Task directions: Output the data below exactly, without images.

Data:
━━━

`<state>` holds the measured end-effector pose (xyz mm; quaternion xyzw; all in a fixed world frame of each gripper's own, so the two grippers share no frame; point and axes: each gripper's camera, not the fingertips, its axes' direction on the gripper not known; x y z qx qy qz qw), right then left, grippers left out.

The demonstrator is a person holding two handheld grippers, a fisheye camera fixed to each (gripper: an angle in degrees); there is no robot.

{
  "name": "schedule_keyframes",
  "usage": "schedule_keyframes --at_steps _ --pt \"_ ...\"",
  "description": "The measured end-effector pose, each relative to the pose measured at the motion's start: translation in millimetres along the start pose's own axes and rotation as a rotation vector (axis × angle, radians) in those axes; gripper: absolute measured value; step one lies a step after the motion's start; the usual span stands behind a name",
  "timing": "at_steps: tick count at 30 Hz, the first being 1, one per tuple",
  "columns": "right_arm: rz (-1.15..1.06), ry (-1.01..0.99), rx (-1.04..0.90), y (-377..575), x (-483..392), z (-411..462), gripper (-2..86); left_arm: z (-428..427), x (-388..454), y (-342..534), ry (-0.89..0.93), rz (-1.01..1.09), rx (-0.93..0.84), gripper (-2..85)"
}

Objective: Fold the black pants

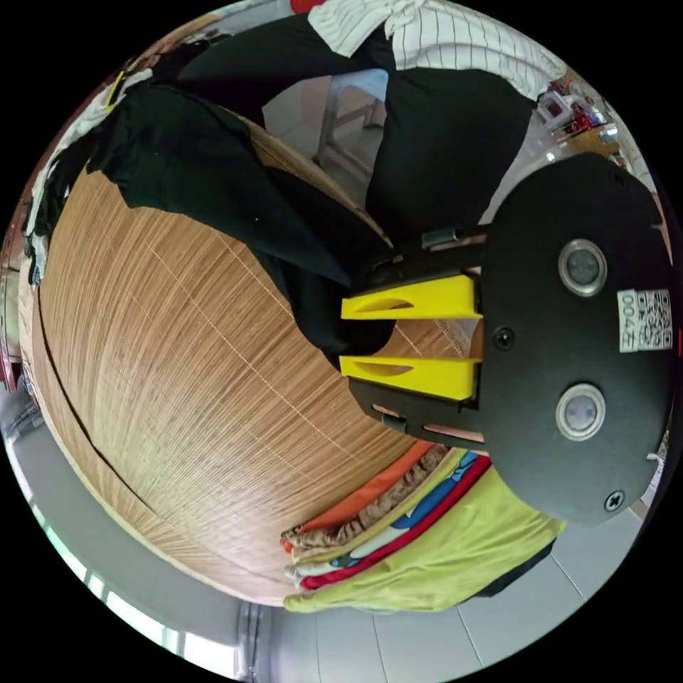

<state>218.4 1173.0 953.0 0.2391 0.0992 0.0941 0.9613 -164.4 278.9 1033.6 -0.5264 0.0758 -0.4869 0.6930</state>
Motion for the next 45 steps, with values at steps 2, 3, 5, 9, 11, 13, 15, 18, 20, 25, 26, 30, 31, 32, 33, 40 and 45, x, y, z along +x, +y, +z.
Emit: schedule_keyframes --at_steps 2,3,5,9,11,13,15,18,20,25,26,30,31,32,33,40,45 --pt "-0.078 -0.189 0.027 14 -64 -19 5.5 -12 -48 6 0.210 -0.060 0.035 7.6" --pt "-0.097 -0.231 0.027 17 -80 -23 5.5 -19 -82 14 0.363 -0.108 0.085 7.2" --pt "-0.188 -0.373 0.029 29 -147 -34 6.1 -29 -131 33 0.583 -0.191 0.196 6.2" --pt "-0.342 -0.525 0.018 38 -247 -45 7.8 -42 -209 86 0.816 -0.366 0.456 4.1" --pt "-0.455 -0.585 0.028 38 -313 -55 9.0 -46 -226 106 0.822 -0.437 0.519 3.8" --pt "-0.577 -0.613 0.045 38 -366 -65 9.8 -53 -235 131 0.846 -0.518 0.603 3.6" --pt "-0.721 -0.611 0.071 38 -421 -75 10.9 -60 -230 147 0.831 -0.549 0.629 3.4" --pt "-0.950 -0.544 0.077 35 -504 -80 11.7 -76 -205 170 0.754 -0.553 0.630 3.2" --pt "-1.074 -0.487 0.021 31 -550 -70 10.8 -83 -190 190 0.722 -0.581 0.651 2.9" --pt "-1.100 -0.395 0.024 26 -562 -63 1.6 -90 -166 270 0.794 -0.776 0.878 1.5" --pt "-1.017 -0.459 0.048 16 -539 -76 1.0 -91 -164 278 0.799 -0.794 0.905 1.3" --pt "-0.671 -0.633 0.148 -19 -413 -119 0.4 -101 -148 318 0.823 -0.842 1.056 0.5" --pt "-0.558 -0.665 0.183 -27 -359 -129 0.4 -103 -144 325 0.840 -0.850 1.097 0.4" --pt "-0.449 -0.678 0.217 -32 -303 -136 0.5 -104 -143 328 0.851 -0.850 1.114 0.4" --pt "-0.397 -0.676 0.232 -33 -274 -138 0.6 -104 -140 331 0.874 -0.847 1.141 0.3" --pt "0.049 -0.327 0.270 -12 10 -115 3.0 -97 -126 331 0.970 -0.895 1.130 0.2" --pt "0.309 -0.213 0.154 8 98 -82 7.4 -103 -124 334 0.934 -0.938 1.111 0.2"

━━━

Solution to this exercise:
`<state>` holds the measured end-effector pose (xyz mm; quaternion xyzw; all in a fixed world frame of each gripper's own, so the two grippers share no frame; point and axes: each gripper's camera, not the fingertips, its axes' direction on the gripper not known; x y z qx qy qz qw), right then left, grippers left out.

The demonstrator is a person holding two handheld grippers, a fisheye camera fixed to each (gripper: an angle in degrees); there is no robot.

{
  "name": "schedule_keyframes",
  "usage": "schedule_keyframes --at_steps _ --pt \"_ ...\"",
  "description": "The measured end-effector pose, each relative to the pose measured at the motion's start: translation in millimetres along the start pose's own axes and rotation as a rotation vector (axis × angle, radians) in those axes; gripper: absolute measured value; step one lies a step after the motion's start; the usual span stands behind a name",
  "timing": "at_steps: tick count at 30 Hz, the first being 1, one per tuple",
  "columns": "right_arm: rz (-1.15..1.06), ry (-1.01..0.99), rx (-1.04..0.90), y (-377..575), x (-483..392), z (-411..462), gripper (-2..86); left_arm: z (-428..427), x (-388..454), y (-342..534), ry (-0.89..0.93), rz (-1.01..1.09), rx (-0.93..0.84), gripper (-2..85)"
}

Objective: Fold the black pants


<state>218.4 1173.0 953.0 0.2391 0.0992 0.0941 0.9613 -164.4 278.9 1033.6 -0.5264 0.0758 -0.4869 0.6930</state>
Motion for the next 45 steps, with values at steps 2, 3, 5, 9, 11, 13, 15, 18, 20, 25, 26, 30, 31, 32, 33, 40 and 45, x, y, z along +x, +y, +z.
Emit: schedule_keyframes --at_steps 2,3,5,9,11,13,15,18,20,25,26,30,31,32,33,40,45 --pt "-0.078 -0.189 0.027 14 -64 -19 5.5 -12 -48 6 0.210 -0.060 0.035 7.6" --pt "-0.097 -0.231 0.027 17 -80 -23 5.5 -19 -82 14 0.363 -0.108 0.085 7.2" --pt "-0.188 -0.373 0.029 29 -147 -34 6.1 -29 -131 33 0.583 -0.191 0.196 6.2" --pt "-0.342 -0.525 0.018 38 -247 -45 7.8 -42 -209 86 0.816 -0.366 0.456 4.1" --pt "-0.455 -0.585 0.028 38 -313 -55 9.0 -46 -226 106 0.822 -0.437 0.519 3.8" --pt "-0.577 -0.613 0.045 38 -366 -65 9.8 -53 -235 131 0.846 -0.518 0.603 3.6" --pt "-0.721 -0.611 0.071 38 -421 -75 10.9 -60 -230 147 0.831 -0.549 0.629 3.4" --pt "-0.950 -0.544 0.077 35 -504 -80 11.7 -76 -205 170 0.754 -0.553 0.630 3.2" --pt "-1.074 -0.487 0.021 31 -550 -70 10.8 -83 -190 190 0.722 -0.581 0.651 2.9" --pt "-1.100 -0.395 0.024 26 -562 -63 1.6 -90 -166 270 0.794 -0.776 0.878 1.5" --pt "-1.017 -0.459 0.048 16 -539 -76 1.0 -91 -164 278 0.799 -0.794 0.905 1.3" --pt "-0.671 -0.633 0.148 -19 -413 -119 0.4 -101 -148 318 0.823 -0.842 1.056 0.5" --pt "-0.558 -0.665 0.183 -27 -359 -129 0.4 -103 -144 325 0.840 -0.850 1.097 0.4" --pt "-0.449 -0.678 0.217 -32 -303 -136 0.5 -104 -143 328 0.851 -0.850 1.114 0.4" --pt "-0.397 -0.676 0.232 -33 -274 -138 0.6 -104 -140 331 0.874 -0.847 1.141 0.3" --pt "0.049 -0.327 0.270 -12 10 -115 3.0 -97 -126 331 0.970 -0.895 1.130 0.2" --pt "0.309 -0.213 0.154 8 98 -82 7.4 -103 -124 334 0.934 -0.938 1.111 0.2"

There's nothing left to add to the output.